Task prompt ::
Consider the material that follows. How many of its lines contain "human"? Reply with the number alone.

Source information ::
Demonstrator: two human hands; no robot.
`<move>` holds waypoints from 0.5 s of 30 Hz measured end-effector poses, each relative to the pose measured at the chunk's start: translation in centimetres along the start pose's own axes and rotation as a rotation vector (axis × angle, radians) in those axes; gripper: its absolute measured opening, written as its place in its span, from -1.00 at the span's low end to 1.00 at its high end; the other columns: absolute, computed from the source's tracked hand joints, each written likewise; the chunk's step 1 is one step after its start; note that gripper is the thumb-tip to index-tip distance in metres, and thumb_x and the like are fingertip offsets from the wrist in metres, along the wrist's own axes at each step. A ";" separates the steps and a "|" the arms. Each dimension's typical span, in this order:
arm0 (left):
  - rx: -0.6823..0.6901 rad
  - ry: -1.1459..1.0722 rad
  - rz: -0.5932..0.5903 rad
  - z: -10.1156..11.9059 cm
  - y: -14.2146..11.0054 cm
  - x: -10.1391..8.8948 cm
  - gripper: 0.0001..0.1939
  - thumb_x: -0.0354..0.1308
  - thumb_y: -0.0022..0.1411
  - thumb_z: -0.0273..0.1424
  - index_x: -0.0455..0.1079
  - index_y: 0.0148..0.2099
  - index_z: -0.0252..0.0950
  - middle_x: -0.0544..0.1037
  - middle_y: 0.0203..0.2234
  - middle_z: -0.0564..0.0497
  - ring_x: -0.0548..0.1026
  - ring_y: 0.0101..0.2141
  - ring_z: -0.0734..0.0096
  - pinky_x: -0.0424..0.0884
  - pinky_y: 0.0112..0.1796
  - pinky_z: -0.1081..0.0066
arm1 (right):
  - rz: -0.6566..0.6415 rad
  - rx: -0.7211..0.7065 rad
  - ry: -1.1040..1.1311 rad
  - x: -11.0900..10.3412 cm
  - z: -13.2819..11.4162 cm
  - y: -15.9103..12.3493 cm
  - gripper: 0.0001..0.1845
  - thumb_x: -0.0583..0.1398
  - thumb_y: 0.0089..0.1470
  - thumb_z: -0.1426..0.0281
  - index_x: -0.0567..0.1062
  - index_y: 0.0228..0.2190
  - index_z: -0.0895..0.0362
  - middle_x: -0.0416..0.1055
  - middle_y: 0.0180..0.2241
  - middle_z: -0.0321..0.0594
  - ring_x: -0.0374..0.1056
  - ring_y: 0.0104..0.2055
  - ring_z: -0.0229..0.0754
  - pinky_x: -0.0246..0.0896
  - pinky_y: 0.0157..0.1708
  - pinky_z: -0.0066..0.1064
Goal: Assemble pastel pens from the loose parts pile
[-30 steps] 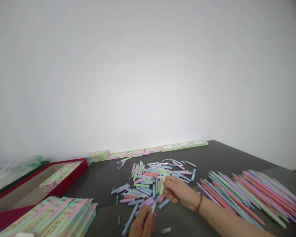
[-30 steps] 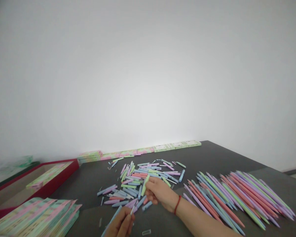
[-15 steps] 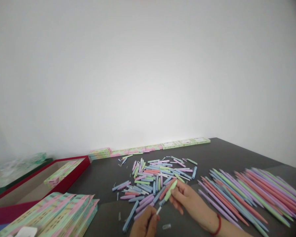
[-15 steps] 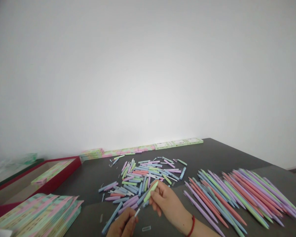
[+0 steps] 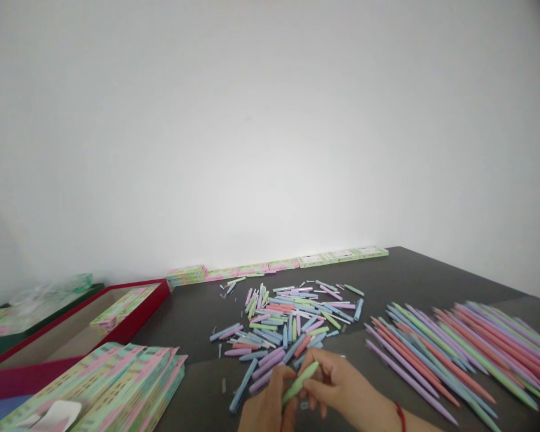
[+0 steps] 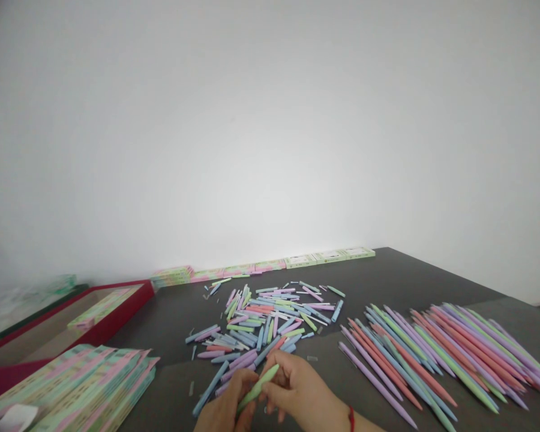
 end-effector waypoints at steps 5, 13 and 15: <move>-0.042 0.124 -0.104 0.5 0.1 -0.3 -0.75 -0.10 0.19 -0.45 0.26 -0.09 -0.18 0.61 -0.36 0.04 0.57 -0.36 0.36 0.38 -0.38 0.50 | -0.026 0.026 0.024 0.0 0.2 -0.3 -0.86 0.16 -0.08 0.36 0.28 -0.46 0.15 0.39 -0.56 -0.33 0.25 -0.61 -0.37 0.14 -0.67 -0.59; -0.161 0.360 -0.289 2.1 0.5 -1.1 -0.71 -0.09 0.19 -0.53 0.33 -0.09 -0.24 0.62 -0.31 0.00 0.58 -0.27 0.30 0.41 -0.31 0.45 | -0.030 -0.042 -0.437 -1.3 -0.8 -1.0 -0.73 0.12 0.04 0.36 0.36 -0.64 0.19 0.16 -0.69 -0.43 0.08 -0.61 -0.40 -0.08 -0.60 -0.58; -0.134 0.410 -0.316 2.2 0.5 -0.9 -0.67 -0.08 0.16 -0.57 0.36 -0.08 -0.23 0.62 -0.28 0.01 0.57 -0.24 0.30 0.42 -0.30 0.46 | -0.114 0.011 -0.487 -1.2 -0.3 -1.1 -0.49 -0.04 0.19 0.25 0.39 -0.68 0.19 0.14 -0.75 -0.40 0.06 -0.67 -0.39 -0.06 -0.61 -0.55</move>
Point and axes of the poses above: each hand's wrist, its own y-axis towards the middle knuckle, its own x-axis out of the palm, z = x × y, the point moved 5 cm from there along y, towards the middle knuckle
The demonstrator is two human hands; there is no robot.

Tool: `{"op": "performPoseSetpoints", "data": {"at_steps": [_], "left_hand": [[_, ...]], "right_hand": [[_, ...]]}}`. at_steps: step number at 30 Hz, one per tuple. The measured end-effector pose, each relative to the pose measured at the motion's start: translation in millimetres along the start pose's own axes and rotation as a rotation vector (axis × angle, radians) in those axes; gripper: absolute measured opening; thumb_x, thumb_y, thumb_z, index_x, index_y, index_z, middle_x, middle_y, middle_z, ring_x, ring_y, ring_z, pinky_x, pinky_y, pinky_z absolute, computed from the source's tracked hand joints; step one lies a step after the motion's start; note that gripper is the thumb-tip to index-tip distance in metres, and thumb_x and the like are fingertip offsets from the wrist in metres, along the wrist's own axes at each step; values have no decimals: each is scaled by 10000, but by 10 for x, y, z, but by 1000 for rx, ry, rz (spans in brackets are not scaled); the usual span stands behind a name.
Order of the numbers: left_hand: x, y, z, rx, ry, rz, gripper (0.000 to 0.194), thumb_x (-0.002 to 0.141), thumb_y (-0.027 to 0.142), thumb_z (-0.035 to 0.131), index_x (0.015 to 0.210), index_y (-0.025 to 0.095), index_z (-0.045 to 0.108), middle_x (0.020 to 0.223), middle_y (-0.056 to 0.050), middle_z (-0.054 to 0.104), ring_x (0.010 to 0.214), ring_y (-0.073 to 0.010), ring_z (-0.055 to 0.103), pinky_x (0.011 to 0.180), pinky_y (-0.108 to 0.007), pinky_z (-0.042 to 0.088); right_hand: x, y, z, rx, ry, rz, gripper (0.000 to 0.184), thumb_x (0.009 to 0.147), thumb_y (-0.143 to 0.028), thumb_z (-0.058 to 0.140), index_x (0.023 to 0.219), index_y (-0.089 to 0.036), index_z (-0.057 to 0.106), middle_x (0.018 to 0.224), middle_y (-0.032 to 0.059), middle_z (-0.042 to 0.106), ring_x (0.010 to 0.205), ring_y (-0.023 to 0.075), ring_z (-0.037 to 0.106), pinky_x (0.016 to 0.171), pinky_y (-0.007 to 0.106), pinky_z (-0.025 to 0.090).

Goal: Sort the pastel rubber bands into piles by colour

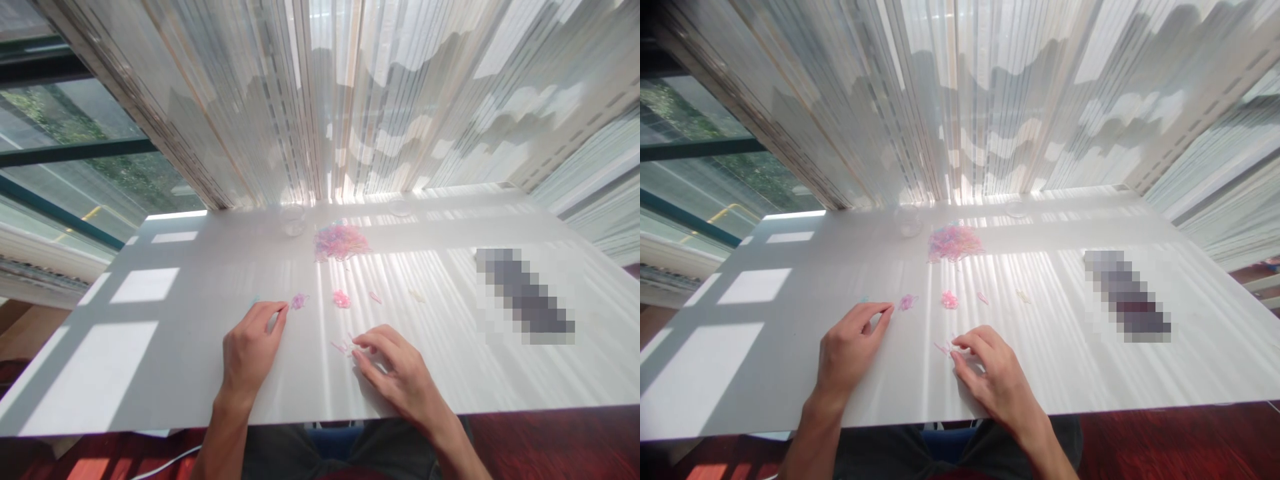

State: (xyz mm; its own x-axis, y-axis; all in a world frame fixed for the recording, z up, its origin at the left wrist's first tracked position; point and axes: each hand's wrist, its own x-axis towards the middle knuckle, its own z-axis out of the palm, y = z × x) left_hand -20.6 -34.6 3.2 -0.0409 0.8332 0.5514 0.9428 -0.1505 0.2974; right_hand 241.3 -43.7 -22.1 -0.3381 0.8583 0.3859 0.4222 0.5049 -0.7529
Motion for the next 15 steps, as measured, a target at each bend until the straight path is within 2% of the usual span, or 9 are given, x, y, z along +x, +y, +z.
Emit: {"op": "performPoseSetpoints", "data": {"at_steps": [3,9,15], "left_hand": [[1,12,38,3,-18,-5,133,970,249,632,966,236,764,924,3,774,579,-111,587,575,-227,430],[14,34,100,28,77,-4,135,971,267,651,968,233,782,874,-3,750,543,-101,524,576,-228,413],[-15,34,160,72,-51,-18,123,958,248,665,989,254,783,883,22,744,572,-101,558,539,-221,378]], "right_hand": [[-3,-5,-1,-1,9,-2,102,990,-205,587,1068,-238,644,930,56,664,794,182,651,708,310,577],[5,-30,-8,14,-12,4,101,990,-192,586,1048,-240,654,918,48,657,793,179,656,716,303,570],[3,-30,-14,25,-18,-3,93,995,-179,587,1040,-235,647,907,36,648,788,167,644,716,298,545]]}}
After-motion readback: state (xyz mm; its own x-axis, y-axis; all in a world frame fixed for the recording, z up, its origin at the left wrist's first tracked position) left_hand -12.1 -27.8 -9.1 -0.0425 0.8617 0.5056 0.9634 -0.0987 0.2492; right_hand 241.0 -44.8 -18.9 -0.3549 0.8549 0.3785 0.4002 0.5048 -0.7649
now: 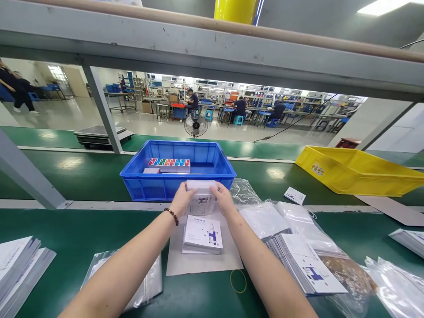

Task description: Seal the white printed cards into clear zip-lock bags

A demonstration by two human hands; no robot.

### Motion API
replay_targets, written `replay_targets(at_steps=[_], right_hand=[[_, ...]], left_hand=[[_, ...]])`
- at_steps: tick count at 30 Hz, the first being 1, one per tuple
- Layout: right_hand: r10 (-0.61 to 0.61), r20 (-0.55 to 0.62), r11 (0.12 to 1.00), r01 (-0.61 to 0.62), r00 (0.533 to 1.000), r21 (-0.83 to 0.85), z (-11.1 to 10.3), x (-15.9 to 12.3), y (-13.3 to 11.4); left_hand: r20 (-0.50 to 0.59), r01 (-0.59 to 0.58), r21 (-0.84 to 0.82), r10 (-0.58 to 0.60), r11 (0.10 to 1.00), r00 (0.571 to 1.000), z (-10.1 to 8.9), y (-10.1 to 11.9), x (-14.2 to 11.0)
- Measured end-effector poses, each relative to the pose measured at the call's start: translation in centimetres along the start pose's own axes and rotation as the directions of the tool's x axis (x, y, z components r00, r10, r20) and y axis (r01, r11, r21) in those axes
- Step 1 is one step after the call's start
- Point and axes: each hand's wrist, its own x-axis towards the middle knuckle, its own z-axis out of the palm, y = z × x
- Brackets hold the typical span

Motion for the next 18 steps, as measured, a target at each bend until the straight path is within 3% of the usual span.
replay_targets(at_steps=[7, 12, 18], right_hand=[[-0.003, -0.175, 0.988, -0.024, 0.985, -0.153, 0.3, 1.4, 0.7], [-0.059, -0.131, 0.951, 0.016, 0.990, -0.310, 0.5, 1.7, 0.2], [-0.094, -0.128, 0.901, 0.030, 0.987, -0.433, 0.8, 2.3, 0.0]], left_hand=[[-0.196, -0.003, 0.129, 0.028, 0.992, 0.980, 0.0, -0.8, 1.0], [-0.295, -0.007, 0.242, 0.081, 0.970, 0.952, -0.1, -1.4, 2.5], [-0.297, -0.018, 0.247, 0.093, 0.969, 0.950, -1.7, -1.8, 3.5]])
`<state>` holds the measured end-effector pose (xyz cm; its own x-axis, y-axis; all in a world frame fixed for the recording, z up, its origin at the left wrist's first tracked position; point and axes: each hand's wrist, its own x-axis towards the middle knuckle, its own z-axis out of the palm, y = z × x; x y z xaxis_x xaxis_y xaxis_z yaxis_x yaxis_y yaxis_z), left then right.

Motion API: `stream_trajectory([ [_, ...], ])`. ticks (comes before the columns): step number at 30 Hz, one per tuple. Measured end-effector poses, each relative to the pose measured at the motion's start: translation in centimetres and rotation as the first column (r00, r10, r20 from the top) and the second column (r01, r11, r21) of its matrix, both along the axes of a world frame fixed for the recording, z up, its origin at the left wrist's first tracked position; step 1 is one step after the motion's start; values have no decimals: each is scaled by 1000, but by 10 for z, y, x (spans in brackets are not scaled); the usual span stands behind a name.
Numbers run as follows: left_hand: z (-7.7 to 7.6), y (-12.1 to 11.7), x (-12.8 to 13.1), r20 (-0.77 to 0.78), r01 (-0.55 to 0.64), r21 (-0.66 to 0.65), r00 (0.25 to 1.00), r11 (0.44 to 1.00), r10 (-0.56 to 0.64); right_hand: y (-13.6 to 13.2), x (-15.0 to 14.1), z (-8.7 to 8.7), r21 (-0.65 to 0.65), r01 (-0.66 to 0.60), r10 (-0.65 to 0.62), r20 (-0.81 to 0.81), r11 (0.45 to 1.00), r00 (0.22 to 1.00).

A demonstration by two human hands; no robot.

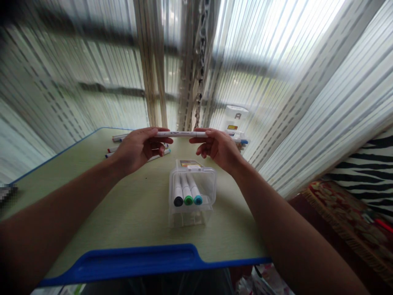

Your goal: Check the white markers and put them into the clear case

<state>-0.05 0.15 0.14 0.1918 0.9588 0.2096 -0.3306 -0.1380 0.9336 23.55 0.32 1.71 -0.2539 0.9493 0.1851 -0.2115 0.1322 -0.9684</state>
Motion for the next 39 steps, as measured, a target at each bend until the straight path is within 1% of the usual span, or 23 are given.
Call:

Task response ::
4